Dataset records:
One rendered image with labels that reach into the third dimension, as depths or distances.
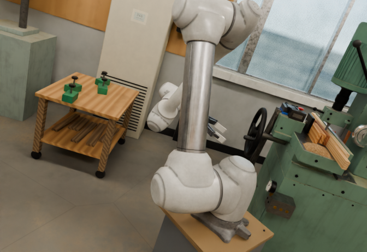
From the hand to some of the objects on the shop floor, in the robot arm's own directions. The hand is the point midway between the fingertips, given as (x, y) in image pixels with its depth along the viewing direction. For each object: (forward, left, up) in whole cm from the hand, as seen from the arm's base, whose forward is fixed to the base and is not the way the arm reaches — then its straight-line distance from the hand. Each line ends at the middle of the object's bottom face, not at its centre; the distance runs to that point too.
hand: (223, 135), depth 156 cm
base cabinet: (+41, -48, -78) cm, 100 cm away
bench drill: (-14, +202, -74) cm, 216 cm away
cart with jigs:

--

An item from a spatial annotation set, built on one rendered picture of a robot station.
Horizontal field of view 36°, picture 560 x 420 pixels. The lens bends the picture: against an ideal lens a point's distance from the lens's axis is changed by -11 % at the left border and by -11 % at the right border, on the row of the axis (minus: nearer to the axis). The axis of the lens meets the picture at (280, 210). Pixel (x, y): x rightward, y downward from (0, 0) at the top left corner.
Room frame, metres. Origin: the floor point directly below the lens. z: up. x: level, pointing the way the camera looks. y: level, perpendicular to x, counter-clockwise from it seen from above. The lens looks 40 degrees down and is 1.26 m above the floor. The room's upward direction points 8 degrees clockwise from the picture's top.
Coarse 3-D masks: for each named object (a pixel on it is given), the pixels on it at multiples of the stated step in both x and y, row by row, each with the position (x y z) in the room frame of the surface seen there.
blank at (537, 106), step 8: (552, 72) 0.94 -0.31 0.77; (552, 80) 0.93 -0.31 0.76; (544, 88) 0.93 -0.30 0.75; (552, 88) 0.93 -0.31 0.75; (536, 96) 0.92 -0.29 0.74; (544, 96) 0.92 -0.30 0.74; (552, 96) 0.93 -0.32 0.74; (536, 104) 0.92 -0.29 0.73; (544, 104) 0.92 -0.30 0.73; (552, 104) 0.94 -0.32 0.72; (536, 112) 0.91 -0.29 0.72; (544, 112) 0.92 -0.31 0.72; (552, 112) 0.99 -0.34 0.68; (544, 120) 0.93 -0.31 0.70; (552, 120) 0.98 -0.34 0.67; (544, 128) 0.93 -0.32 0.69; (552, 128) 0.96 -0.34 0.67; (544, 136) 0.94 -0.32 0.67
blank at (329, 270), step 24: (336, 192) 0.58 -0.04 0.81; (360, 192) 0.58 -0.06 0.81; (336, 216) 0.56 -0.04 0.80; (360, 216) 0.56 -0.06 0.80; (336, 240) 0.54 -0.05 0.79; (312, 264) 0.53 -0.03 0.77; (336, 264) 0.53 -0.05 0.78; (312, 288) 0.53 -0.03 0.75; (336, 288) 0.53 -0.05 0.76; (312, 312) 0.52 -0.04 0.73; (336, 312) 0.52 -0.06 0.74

Problem to work on:
Where the word "rendered" shows up in a line of the listing, return that line.

Answer for the task:
One rendered image with labels that reach into the third dimension, as depths or distances.
An item from a spatial annotation set, built on one rendered picture of a robot station.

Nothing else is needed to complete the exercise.